EDIT: patched 4/19/2017 in response to

bug report below.

`@RULE RockScissorsPaperLife`

@TABLE

n_states:4

neighborhood:Moore

symmetries:permute

var a={0,1,2,3}

var b={0,1,2,3}

var c={0,1,2,3}

var d={0,1,2,3}

var e={0,1,2,3}

var f={0,1,2,3}

var g={0,1,2,3}

var h={0,1,2,3}

# Dead cells for State 1

var i={0,2,3}

var j={0,2,3}

var k={0,2,3}

var l={0,2,3}

var m={0,2,3}

var n={0,2,3}

# Dead cells for State 2

var o={0,1,3}

var p={0,1,3}

var q={0,1,3}

var r={0,1,3}

var s={0,1,3}

var t={0,1,3}

# Dead cells for State 3

var u={0,1,2}

var v={0,1,2}

var w={0,1,2}

var x={0,1,2}

var y={0,1,2}

var z={0,1,2}

var any={0,1,2,3}

# Birth in competitive circumstances

0,1,1,1,3,3,3,u,v,3

1,1,1,1,3,3,3,u,v,3

0,2,2,2,1,1,1,i,j,1

2,2,2,2,1,1,1,i,j,1

0,3,3,3,2,2,2,o,p,2

3,3,3,3,2,2,2,o,p,2

# Birth

0,1,1,1,i,j,k,l,m,1

2,1,1,1,i,j,k,l,m,1

0,2,2,2,o,p,q,r,s,2

3,2,2,2,o,p,q,r,s,2

0,3,3,3,u,v,w,x,y,3

1,3,3,3,u,v,w,x,y,3

# the RockScissorsPaper rules

3,2,a,b,c,d,e,f,g,0

2,1,a,b,c,d,e,f,g,0

1,3,a,b,c,d,e,f,g,0

# Three-neighbor survival

1,1,1,1,i,j,k,l,m,1

2,2,2,2,o,p,q,r,s,2

3,3,3,3,u,v,w,x,y,3

# Two-neighbor survival

1,1,1,i,j,k,l,m,n,1

2,2,2,o,p,q,r,s,t,2

3,3,3,u,v,w,x,y,z,3

# Death

any,a,b,c,d,e,f,g,h,0

We just had to add rules for

-- State 3 with any State 2 neighbor dies (overrules any other thing that might happen);

-- State 2 with any State 1 neighbor dies;

-- State 1 with any State 3 neighbor dies;

`# the RockScissorsPaper rules`

3,2,a,b,c,d,e,f,g,0

2,1,a,b,c,d,e,f,g,0

1,3,a,b,c,d,e,f,g,0

Then we had to take away the rules that say that multiple colors can collaborate on new births: replace the 'i's with 1, 2, and 3 respectively, in "0,1,1,i,0,0,0,0,0,1", "0,2,2,i,0,0,0,0,0,2", and "0,3,3,i,0,0,0,0,0,3".

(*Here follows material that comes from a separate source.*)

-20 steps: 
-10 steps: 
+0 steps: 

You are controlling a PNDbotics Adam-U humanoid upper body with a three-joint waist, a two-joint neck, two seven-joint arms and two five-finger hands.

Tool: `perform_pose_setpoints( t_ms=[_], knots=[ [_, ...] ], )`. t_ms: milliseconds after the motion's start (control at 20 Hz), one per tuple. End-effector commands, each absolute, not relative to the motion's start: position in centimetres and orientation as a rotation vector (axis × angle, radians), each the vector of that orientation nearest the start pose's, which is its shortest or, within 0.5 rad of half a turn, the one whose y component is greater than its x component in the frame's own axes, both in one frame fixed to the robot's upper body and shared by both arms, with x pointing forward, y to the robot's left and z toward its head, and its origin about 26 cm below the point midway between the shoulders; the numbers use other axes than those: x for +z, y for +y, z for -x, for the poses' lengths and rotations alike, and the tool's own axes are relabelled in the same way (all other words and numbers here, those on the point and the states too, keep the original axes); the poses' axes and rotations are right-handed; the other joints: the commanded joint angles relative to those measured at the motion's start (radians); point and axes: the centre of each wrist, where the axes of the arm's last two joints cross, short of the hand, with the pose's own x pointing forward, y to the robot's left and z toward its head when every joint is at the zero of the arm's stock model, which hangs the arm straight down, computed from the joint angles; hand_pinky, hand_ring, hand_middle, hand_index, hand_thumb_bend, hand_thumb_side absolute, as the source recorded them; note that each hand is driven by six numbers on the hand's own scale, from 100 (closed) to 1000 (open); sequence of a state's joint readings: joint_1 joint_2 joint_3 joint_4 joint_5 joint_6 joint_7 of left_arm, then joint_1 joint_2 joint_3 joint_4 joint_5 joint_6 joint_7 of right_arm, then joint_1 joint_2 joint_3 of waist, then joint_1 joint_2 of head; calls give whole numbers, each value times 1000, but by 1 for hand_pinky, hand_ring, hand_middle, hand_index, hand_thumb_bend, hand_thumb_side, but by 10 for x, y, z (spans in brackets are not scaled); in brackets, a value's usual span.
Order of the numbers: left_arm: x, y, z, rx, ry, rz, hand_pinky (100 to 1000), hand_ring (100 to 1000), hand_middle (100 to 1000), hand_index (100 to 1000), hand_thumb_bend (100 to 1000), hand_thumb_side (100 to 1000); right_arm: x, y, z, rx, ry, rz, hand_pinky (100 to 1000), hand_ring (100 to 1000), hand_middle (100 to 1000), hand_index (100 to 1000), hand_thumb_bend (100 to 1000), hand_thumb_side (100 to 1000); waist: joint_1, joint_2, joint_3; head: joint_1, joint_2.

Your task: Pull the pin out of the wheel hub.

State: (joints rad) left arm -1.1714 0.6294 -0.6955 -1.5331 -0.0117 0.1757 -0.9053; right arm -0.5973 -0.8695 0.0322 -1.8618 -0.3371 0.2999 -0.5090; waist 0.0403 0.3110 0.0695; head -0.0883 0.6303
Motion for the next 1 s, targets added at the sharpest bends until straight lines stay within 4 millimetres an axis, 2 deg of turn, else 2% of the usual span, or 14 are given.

But then we also had to add variables to allow births to still happen when there are more than three neighbors, as long as they're different colors:

`# Dead cells for State 1`

var i={0,2,3}

var j={0,2,3}

var k={0,2,3}

var l={0,2,3}

var m={0,2,3}

var n={0,2,3}

# Dead cells for State 2

var o={0,1,3}

var p={0,1,3}

var q={0,1,3}

var r={0,1,3}

var s={0,1,3}

var t={0,1,3}

# Dead cells for State 3

var u={0,1,2}

var v={0,1,2}

var w={0,1,2}

var x={0,1,2}

var y={0,1,2}

var z={0,1,2}

var any={0,1,2,3}

# Birth

0,1,1,1,h,i,j,k,l,1

0,2,2,2,m,n,o,p,q,2

0,3,3,3,r,s,t,u,v,3

There are just three more annoyances:

1) This last "Birth" addition will be asymmetric, because "0,1,1,1,h,i,j,k,l,1" will produce a State 1 cell even when the surroundings are something like "1,1,1,3,3,3,0,0". Paper covers rock, so presumably when both paper and rock are trying for a new birth in the same cell, paper ought to win...! These rules are more specific cases, so they have to be listed above the regular birth rules, above, or they'll never get triggered:

`# Birth in competitive circumstances`

0,1,1,1,3,3,3,h,i,3

0,2,2,2,1,1,1,m,n,1

0,3,3,3,2,2,2,r,s,2

2) Births still happen even if the cell is a losing color instead of really OFF:

[

EDIT: I picked the wrong variables in the "Birth in competitive circumstances" section, so the text below is wrong -- compare the current rule text, or see

here]

`# Birth in competitive circumstances`

0,1,1,1,3,3,3,i,j,3

1,1,1,1,3,3,3,i,j,3

0,2,2,2,1,1,1,o,p,1

2,2,2,2,1,1,1,o,p,1

0,3,3,3,2,2,2,u,v,2

3,3,3,3,2,2,2,u,v,2

# Birth

0,1,1,1,i,j,k,l,m,1

2,1,1,1,i,j,k,l,m,1

0,2,2,2,o,p,q,r,s,2

3,2,2,2,o,p,q,r,s,2

0,3,3,3,u,v,w,x,y,3

1,3,3,3,u,v,w,x,y,3

3) The rock/scissors/paper death rules have to come after the above birth rules, because a cell shouldn't actually die if it's due to be born as another color on the next tick. If the death rules come first, you get non-Life-standard behavior in in two-color situations, in the winning color as well as the losing color.